# Lx 288 will not start please help



## tractorbroken68 (Apr 7, 2013)

I have a John Deere LX288. I have replaced the battery , starter , starter solenoid, fuel pump, fuel solenoid , carb kit and cleaned, new circuit boards , wire harnesses, oil, oil filter, fuel lines , belts , fresh fuel , and new starter switch . when I turn the all I get is one click and the pto engages, the fuel solenoid works properly , I can jump the starter solenoid and it spins the fly wheel but the engine dosen't run. Dose anyone have any pointers of how I can get this fine piece of JD to run .


----------



## Hoodoo Valley (Nov 14, 2006)

Welcom e to the forum TB! I'm going to say that it sounds to me like it's some sort of safety switch that's engaged and preventing it from starting. Just the fact that the only thing you get is a click and then the PTO engages makes m,e think that (if the PTO switch isn't already in the on position) the PTO switch is defective. Their are a few electrical gurus on the forum that will give you better, more specific advice, but I'd say that this is a good suspect and from your long list of replacement items, sounds like about the only thing you *haven't * replaced!:lmao:


----------



## tractorbroken68 (Apr 7, 2013)

Thanks , I bypassed the safety switch with a jumper wire due to the fact it is a little easier when you are working on the thing . Tractorbroken68


----------



## tractorbroken68 (Apr 7, 2013)

Ok i have over ridden all the saftey swithes and it still will not start.


----------



## Mickey (Aug 14, 2010)

tractorbroken68 said:


> I have a John Deere LX288. I have replaced the battery , starter , starter solenoid, fuel pump, fuel solenoid , carb kit and cleaned, new circuit boards , wire harnesses, oil, oil filter, fuel lines , belts , fresh fuel , and new starter switch . when I turn the all I get is one click and the pto engages, the fuel solenoid works properly , I can jump the starter solenoid and it spins the fly wheel but the engine dosen't run. Dose anyone have any pointers of how I can get this fine piece of JD to run .

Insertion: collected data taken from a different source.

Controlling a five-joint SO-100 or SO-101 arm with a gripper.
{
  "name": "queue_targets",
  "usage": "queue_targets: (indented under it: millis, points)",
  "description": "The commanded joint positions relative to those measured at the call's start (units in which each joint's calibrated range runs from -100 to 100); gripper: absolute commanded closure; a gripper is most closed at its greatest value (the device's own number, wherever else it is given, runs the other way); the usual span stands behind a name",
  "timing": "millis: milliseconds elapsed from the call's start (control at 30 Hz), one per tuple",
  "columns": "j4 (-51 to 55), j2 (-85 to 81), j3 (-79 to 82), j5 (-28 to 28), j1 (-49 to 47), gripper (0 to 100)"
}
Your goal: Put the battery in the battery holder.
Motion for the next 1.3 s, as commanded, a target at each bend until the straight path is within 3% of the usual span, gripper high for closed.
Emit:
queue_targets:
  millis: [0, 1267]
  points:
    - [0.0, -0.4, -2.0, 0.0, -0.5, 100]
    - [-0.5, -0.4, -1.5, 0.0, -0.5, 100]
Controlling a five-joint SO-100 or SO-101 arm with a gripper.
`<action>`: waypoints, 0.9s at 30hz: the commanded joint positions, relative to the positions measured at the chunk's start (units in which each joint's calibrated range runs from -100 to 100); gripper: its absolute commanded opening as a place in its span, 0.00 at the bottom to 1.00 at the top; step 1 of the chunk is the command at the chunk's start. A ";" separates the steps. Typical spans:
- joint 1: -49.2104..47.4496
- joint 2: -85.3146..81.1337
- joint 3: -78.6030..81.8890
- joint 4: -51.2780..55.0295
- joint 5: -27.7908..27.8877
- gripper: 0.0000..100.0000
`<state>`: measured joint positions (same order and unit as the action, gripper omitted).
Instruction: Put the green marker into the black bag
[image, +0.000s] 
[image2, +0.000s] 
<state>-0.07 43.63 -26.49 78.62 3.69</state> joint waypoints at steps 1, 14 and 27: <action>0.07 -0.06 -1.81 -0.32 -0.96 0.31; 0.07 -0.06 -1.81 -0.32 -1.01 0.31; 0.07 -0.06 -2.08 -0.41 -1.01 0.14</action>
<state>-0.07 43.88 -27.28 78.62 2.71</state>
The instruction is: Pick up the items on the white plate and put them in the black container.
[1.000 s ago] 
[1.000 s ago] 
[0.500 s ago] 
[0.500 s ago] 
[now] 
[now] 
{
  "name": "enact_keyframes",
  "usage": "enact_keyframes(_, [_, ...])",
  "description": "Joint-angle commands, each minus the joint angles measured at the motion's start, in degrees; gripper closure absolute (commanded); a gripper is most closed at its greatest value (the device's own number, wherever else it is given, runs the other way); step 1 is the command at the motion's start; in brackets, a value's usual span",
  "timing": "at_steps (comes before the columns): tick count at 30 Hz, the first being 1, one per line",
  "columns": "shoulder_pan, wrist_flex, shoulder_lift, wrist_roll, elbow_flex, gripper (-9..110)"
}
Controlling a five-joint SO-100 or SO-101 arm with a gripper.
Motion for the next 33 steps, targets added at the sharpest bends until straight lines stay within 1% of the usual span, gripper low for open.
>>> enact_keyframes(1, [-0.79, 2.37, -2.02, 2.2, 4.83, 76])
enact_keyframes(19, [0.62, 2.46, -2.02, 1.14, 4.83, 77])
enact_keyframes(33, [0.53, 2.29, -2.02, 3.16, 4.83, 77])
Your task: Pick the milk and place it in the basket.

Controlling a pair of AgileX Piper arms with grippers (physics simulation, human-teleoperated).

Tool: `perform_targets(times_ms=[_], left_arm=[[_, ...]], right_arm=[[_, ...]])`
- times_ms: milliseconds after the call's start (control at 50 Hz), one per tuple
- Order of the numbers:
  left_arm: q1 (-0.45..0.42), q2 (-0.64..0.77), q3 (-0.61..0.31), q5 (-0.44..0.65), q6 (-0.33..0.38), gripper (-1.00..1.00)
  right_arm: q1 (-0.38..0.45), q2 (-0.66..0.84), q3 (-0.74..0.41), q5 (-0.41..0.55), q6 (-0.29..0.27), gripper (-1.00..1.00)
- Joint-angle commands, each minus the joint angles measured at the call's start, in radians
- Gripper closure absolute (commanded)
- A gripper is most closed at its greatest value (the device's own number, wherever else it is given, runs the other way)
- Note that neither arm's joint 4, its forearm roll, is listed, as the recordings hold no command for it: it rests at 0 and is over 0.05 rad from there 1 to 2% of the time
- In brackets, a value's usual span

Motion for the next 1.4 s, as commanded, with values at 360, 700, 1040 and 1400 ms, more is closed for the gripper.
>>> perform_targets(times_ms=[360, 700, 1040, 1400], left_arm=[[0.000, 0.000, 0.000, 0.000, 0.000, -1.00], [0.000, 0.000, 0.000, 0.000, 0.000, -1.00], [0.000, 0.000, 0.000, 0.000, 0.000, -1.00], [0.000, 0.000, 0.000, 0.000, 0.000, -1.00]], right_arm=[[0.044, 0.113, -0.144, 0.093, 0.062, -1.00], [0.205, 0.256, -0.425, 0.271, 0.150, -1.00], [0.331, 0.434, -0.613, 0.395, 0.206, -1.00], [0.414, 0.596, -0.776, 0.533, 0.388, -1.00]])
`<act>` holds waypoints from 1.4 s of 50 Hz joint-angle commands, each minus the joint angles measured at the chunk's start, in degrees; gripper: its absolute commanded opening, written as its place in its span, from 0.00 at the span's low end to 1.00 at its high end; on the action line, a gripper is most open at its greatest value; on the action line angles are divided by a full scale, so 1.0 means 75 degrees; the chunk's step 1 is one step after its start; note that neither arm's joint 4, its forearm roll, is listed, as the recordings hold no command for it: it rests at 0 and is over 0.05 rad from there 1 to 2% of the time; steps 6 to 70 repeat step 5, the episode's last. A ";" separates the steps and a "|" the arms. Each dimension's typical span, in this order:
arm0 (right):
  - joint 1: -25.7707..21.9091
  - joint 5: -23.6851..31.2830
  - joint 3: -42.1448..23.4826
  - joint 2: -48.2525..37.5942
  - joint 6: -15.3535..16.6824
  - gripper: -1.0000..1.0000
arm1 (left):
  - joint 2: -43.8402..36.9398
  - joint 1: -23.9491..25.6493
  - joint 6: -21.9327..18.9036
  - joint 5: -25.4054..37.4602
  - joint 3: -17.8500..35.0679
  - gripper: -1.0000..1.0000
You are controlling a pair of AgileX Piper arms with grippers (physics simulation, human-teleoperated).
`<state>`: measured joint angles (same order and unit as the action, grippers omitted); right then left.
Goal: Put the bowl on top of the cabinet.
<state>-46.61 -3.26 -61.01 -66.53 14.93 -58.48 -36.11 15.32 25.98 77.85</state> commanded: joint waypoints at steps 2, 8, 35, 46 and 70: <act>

First off, why in the world did you swap out all the parts/components you've listed? What testing did you do to isolate the cause of the problem?

Before you went to swapping out all these parts, how did the tractor behave? When you turned the key, did the engine turn over? If so, did it turn over very slowly or at normal speed. Did you check to see if there was any spark to the plug(s)? Did you measure voltage at any place and if so where and what was the measurement?

Hope you can see I'm trying to direct you towards a methodical method of trouble shooting. You need to have a method and be focused. Best thing to do when trouble shooting is to ask yourself, *if this item failed what would it affect and how*. With this simple approach a lot of things can be eliminated quickly and that leads you down to just a few possible items.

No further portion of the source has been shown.